Copy each line below in which the word "aluminium" occurs.

+---+

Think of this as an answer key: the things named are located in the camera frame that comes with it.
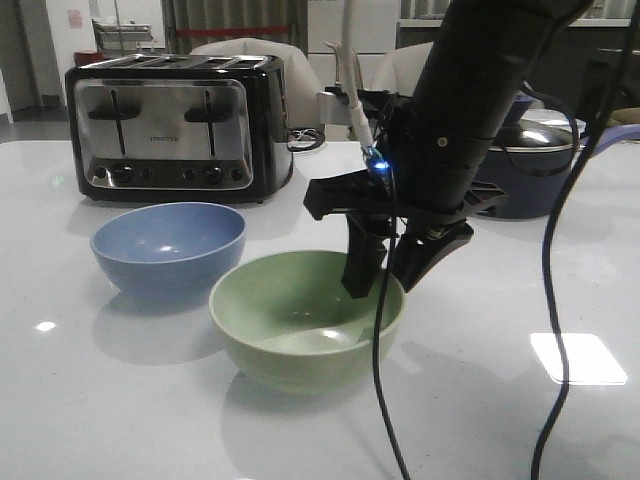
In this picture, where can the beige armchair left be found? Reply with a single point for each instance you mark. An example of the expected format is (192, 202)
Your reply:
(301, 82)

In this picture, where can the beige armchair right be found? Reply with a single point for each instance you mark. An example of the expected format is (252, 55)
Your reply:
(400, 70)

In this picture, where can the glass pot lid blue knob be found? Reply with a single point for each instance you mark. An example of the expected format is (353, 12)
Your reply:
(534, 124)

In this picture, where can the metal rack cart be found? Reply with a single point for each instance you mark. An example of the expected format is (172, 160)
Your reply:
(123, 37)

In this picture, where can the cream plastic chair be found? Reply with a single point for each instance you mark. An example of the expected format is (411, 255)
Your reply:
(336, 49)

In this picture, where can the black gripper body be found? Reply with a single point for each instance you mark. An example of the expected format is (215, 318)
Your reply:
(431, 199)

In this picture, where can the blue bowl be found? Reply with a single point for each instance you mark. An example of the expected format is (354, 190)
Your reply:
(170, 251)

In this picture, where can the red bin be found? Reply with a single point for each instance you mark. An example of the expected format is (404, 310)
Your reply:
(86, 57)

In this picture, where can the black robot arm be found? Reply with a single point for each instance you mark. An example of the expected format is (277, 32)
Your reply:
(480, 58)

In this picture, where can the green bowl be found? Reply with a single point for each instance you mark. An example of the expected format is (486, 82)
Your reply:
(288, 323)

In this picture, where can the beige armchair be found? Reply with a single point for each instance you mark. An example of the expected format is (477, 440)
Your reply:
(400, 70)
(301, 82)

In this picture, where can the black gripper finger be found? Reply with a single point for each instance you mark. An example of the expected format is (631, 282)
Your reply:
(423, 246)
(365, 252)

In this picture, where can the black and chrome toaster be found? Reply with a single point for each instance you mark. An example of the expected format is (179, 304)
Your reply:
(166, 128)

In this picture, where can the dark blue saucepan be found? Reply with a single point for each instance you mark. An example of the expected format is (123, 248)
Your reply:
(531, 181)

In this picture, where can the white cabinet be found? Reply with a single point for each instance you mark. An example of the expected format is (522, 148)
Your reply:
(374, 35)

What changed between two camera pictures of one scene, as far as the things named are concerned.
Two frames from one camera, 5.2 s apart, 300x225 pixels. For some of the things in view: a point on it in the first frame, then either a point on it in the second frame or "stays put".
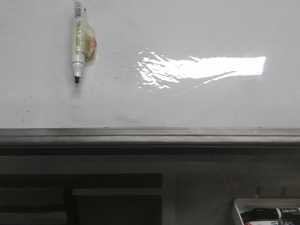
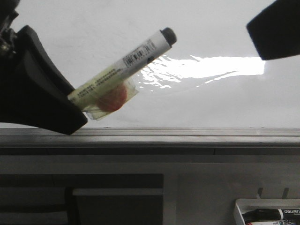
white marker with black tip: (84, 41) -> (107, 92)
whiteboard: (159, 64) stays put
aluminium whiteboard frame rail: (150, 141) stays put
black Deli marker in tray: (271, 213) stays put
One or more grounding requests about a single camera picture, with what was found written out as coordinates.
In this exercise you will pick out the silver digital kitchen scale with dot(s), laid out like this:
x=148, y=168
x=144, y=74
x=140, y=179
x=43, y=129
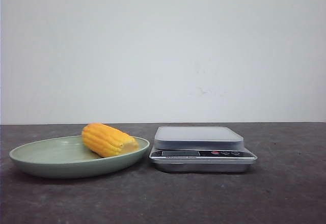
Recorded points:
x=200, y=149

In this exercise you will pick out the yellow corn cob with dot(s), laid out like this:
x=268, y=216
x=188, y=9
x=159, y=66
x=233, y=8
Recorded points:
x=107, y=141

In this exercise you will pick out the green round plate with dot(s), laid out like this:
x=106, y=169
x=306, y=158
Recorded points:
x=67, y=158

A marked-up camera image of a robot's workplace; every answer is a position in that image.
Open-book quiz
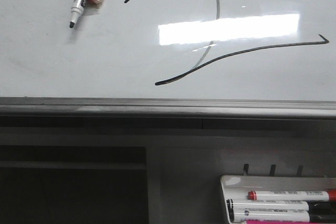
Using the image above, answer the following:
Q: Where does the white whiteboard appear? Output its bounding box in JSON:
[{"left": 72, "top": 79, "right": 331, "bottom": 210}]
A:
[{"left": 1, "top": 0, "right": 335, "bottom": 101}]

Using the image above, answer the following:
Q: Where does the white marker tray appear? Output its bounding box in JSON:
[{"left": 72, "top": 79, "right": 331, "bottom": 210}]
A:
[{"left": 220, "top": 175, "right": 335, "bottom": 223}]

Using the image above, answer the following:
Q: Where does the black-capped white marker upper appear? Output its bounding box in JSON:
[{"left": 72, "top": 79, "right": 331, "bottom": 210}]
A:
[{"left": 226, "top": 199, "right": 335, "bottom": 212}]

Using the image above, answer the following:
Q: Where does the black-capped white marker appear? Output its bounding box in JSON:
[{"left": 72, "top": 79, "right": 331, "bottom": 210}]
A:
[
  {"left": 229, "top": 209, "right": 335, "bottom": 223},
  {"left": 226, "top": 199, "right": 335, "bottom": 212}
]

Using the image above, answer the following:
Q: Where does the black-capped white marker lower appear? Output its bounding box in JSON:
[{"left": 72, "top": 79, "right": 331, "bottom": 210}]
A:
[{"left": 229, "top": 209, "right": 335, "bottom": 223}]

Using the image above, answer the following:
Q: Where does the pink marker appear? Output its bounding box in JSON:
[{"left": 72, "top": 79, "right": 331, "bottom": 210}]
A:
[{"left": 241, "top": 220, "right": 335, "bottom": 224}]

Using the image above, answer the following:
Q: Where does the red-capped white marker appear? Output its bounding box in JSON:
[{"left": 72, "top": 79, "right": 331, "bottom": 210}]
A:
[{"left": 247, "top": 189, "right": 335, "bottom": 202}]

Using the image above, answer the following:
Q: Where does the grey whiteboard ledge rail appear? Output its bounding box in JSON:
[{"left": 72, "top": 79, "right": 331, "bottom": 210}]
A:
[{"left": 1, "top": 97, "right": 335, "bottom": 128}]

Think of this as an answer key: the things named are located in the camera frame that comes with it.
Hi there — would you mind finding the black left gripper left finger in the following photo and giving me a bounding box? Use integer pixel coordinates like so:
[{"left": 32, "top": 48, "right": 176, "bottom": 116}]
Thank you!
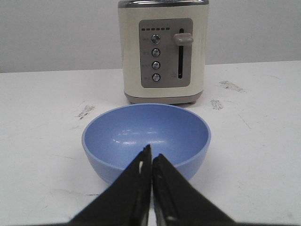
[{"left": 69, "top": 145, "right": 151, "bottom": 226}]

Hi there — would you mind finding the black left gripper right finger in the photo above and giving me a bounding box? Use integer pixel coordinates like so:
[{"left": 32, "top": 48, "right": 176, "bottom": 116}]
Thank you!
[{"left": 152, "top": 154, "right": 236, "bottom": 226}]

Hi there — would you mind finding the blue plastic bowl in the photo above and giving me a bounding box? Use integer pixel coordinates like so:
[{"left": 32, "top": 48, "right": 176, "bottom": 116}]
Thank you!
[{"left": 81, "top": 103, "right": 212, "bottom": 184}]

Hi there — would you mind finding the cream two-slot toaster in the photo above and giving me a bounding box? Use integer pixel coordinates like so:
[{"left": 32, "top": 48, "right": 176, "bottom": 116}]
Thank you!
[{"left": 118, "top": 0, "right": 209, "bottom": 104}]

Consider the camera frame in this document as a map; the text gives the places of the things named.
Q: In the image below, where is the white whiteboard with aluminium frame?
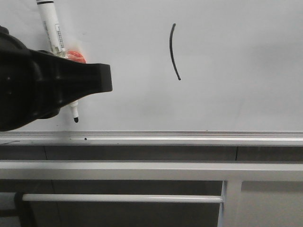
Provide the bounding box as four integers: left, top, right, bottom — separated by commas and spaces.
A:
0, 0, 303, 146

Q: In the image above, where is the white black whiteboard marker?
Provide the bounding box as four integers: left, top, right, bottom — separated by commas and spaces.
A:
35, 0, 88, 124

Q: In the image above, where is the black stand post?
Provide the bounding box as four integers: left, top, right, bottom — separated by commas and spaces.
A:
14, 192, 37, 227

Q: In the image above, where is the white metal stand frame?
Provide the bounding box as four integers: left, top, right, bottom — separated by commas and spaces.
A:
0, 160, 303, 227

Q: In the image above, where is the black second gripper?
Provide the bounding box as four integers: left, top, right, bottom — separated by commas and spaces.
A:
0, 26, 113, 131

+---+

### [Your response]
aluminium whiteboard frame rail: (150, 141) stays put
Q: In the image below, where is the white whiteboard with aluminium frame?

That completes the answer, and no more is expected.